What is the probability of winning if you're allowed to toss up to k times?

Answer 1

Actually, we'll go ahead and solve a more general problem -- the case of tossing n coins up to k times in the manner described.

First, note that when tossing one coin k times, the probability that you will win is on minus the probability that it will come up tails all k times, or 1 - 1/2^k. Now, consider the case of tossing n coins -- we can keep track of each coin individually, since whether one coin has come up heads in the past does not affect the performance of any other coin. So this is the same as playing n independent one-coin games simultaneously, and you win the large game iff you win all n one-coin games. Thus, the probability of winning an n-coin, k-round game is (1 - 1/2^k)^n.

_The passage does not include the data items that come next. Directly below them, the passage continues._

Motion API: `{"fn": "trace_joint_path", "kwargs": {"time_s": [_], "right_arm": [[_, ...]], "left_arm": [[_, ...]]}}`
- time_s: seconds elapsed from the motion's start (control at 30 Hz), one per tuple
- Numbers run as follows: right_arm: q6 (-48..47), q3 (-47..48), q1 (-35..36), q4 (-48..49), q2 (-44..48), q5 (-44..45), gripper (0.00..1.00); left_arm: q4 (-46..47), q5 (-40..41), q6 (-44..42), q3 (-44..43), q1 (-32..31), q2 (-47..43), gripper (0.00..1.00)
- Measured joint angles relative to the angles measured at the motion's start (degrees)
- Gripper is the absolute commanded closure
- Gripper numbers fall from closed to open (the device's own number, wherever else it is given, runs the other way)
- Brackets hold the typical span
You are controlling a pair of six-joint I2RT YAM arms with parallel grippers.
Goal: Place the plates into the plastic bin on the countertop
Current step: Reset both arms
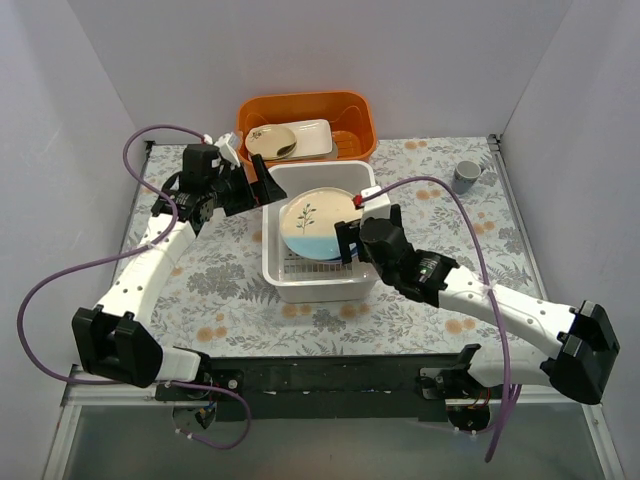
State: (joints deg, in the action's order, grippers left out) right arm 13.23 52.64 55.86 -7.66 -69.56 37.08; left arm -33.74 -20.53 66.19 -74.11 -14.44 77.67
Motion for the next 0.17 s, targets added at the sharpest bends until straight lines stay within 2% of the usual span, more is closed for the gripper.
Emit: {"fn": "trace_joint_path", "kwargs": {"time_s": [0.17], "right_arm": [[0.55, -0.15, -1.22, -1.38, 2.67, -0.39, 0.02]], "left_arm": [[3.89, -0.85, 0.42, 3.54, 0.0, -1.31, 0.02]]}}
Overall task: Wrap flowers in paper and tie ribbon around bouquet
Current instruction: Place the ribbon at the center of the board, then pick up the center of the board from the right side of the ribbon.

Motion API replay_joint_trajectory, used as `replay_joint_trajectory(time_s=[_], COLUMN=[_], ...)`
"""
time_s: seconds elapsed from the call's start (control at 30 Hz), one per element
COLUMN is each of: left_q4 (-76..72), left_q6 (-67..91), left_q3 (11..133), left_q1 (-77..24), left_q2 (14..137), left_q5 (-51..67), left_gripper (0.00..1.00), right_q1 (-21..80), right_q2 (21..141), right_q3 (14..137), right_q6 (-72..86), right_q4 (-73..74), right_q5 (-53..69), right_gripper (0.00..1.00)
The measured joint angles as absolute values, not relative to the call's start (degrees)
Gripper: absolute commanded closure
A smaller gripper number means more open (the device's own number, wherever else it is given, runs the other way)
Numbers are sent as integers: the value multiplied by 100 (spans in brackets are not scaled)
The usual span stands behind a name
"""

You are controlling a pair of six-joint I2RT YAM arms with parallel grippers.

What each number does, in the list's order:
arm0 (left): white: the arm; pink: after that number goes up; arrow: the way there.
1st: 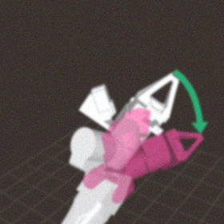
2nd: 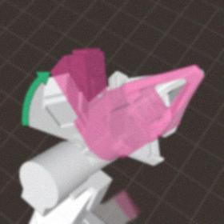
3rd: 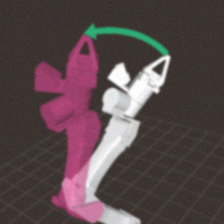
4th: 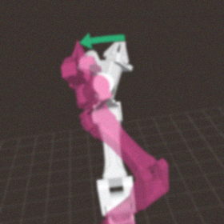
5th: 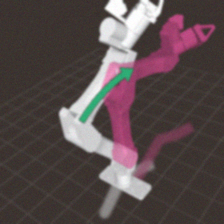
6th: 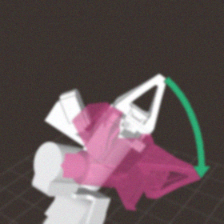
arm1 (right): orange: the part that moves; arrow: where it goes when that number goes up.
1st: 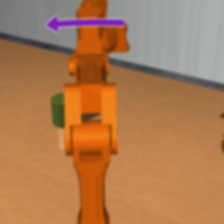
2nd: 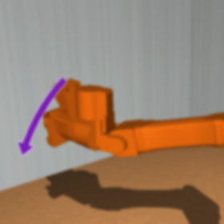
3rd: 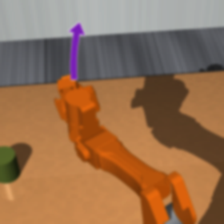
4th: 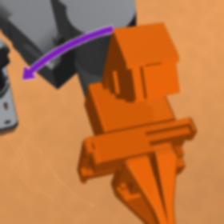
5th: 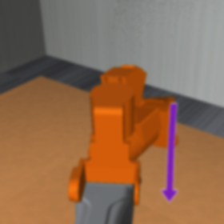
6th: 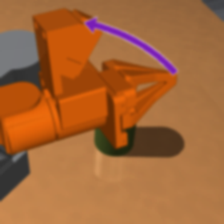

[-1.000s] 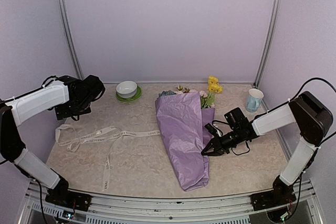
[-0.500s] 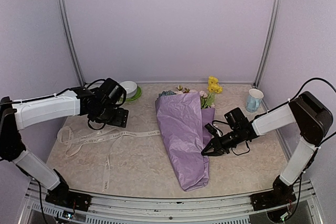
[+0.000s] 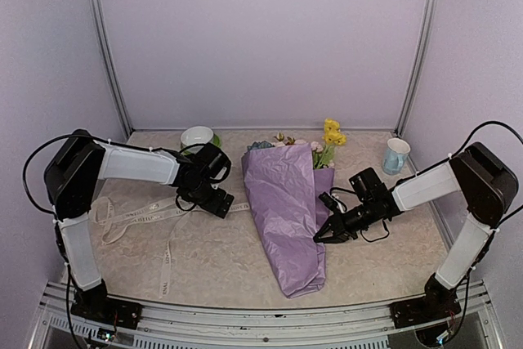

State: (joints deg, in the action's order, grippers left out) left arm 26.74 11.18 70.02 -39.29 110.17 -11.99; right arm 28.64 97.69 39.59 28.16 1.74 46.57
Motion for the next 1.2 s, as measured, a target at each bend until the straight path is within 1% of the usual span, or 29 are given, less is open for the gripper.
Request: replay_joint_trajectory(time_s=[0.13,0.27,0.37,0.43,0.47,0.5,0.53,0.57,0.63,0.67,0.7,0.83,0.93,1.0,1.2], left_q4=[2451,2580,2755,2816,2836,2853,2856,2856,2829,2834,2825,2703,2620,2685,2906], left_q6=[480,134,-67,-196,-250,-320,-377,-425,-473,-491,-464,-425,-346,-274,23], left_q3=[6713,6689,6689,6689,6689,6689,6689,6689,6713,6753,6790,6788,6569,6416,6359], left_q1=[-3872,-3400,-3087,-3107,-3166,-3260,-3369,-3465,-3597,-3636,-3636,-3623,-3752,-3964,-5151], left_q2=[10715,10613,10617,10632,10648,10674,10715,10774,10857,10906,10938,10949,10766,10560,9509], left_q5=[-714,-32,102,102,95,73,60,40,23,10,34,21,21,113,327], left_gripper=[1,1,1,1,3,8,17,30,63,88,100,100,100,100,100], right_q1=[2864,2864,2864,2864,2864,2864,2864,2864,2864,2864,2864,2864,2864,2864,2864], right_q2=[9769,9769,9769,9769,9769,9769,9769,9769,9769,9769,9769,9769,9769,9769,9734], right_q3=[3959,3959,3959,3959,3959,3959,3959,3959,3959,3959,3959,3959,3970,4010,4217], right_q6=[2790,2781,2770,2764,2762,2755,2751,2746,2746,2746,2746,2751,2786,2812,2840], right_q4=[209,228,228,231,231,231,231,231,231,233,233,233,237,268,419], right_q5=[4624,4622,4624,4624,4624,4624,4624,4624,4624,4624,4626,4646,4733,4786,4884], right_gripper=[100,100,100,100,100,100,100,100,100,100,100,100,100,100,100])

Taking this particular case, we see that the probability of winning a 5-coin, 3-round game is (1-1/8)^5 = (7/8)^5 = 16807/32768 = 0.512908935546875. Since this is greater than 1/2, you should play the game if you are offered even money.

Answer 2

For the beginning suppose you have only one coin.
The probability of getting the head after not more then k tossing is
p = 1/2 + 1/2^2 + ... + 1/2^k = 1 - 1/2^k
Now if you have 5 coins you have to repeat the calculations 5 times for each of them the result is p^5

In the first case k = 3
p is 7/ 8
and the probabilty is (7/8)^5 = 0.5129 approximatly

Answer 3

I read the problem differently then the others who have answered. I read it as if I flip the five coins and toss two heads, then I keep the two heads and flip the other three coins. If when flipping these three coins I flip two heads I keep these two heads and flip the last coin once again. if this last coin comes up heads I win. If it comes up tails I lose. In other words you only continue to flip coins that have landed tails and the game stops when you have flipped five heads or have had a toss with no heads.

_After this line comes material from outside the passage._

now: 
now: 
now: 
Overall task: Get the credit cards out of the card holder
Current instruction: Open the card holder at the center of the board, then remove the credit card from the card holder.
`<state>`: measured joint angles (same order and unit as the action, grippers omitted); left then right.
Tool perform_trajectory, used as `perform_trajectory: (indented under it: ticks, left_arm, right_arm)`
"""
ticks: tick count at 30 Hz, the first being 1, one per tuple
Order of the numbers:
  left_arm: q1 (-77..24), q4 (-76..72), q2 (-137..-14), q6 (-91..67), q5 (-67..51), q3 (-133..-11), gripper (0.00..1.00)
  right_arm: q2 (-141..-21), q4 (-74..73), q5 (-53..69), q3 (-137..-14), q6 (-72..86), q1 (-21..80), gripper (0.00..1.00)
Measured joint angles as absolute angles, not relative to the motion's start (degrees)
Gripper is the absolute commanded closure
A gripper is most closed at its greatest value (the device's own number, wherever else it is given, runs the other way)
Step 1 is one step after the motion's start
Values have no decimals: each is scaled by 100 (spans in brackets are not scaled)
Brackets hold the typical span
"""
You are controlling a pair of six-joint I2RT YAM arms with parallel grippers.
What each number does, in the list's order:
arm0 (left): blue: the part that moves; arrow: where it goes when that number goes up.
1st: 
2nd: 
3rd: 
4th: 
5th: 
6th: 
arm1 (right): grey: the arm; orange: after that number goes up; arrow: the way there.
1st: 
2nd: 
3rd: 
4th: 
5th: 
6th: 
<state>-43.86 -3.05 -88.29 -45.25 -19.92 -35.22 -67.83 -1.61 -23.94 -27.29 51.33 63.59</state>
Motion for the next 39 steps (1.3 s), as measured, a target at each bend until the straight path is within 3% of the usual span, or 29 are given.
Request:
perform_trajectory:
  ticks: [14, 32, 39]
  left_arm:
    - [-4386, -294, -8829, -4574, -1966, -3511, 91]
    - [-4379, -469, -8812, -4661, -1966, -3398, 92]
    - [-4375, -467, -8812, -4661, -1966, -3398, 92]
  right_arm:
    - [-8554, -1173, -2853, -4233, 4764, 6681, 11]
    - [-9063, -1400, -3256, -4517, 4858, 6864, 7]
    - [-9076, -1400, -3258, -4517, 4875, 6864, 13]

I will use some short hand for this. It might lot look like short hand, but this is the function in R (www.r-project.org) for getting binomial probabilities.

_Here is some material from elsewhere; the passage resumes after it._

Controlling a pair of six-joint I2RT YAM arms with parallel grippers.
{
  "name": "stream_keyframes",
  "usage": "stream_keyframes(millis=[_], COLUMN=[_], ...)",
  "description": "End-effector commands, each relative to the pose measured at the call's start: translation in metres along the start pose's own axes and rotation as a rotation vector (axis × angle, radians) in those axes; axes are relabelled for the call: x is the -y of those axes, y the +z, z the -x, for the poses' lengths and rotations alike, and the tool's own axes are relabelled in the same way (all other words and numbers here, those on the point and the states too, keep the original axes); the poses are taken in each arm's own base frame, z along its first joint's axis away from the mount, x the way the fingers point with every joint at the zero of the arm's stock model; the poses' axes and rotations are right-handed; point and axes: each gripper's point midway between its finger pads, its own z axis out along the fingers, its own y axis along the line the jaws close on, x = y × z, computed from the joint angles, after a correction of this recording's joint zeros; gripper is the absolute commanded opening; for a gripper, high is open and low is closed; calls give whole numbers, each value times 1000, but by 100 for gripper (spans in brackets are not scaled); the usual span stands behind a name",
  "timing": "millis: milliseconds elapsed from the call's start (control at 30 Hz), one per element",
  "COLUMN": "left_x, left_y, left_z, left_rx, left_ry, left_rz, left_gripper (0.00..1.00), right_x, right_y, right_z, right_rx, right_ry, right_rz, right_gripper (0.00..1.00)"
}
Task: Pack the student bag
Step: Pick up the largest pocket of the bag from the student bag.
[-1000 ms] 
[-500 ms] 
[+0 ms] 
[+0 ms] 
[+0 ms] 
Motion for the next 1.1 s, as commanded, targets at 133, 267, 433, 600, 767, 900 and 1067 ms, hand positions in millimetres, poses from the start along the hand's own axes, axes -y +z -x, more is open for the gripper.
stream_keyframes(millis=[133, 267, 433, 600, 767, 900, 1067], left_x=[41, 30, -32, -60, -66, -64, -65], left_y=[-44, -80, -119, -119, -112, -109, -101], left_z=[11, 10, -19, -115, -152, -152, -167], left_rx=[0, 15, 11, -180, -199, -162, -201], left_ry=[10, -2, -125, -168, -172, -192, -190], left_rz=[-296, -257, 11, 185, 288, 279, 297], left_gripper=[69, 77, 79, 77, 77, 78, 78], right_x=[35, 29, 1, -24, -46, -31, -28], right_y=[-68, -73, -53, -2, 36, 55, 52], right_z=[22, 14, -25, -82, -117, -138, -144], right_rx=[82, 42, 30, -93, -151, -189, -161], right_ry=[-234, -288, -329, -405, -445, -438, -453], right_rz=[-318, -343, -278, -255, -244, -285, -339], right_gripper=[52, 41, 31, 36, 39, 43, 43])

if X is a binomial random variable with n trials and success probability p then:
P(X = x) = dbinom(x, n, p)


P(win | 5 heads on first toss) = dbinom(5, 5, 0.5) = 0.03125

P(win | 4 heads on first toss)
= dbinom(4, 5, 0.5) * (dbinom(1, 1, 0.5)) = 0.078125

P(win | 3 heads on first toss)
= dbinom(3, 5, 0.5) * (dbinom(2, 2, 0.5) + dbinom(1, 2, 0.5) * dbinom(1, 1, 0.5))
= 0.15625

P(win | 2 heads on first toss)
= dbinom(2, 5, 0.5) * (dbinom(3, 3, 0.5) + dbinom(2, 3, 0.5) * dbinom(1, 1, 0.5) + dbinom(1, 3, 0.5) * (dbinom(2, 2, 0.5) + dbinom(1, 2, 0.5) * dbinom(1, 1, 0.5)))
= 0.15625

P(win | 1 head on first toss) = dbinom(1, 5, 0.5) * ( dbinom(4, 4, 0.5) + dbinom(3, 4, 0.5) * dbinom(1, 1, 1/2) + dbinom(2, 4, 1/2) * (dbinom(2, 2, 0.5) + dbinom(1, 2, 0.5) * dbinom(1, 1, 0.5)) + dbinom(1, 4, 0.5) * ((dbinom(3, 3, 0.5) + dbinom(2, 3, 0.5) * dbinom(1, 1, 0.5) + dbinom(1, 3, 0.5) * (dbinom(2, 2, 0.5) + dbinom(1, 2, 0.5) * dbinom(1, 1, 0.5)))))
= 0.078125

P(win | 0 heads on first toss) = 0

sorry that the above is difficult to read, but there is a recursive function to this, i just wrote it out explicitly. it works by considering the different ways to get to five heads without having a toss of all tails.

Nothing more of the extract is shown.